**What needs to be done**
Report every line of the listing below in which the string "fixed" appears.

**Information supplied**
○ ○ ○ ○
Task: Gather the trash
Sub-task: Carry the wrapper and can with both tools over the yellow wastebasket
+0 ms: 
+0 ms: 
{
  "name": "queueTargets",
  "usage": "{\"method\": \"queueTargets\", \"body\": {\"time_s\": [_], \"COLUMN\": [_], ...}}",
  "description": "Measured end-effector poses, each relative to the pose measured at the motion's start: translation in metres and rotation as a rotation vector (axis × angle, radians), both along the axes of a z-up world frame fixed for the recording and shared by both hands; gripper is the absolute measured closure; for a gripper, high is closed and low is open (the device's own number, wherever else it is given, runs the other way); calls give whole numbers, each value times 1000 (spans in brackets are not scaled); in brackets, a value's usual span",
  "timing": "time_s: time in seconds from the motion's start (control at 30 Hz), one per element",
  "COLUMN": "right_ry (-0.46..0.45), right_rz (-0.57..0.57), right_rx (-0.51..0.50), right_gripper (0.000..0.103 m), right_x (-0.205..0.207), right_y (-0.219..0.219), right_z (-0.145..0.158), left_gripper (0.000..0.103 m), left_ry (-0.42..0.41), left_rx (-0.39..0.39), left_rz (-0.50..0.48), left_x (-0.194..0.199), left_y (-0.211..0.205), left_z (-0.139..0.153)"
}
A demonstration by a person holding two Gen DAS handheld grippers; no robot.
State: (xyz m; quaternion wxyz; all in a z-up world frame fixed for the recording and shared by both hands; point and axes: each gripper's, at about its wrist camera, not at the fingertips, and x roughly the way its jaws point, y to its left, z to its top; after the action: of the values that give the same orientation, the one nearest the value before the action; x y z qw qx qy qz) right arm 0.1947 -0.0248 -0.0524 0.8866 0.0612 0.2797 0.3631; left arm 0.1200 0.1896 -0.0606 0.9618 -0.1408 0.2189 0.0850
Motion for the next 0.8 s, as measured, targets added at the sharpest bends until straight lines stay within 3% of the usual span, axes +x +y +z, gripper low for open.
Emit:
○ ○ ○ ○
**Answer box**
  "description": "Measured end-effector poses, each relative to the pose measured at the motion's start: translation in metres and rotation as a rotation vector (axis × angle, radians), both along the axes of a z-up world frame fixed for the recording and shared by both hands; gripper is the absolute measured closure; for a gripper, high is closed and low is open (the device's own number, wherever else it is given, runs the other way); calls give whole numbers, each value times 1000 (spans in brackets are not scaled); in brackets, a value's usual span",
State: (xyz m; quaternion wxyz; all in a z-up world frame fixed for the recording and shared by both hands; point and axes: each gripper's, at about its wrist camera, not at the fingertips, and x roughly the way its jaws point, y to its left, z to its top; after the action: of the values that give the same orientation, the one nearest the value before the action; x y z qw qx qy qz) right arm 0.1947 -0.0248 -0.0524 0.8866 0.0612 0.2797 0.3631; left arm 0.1200 0.1896 -0.0606 0.9618 -0.1408 0.2189 0.0850

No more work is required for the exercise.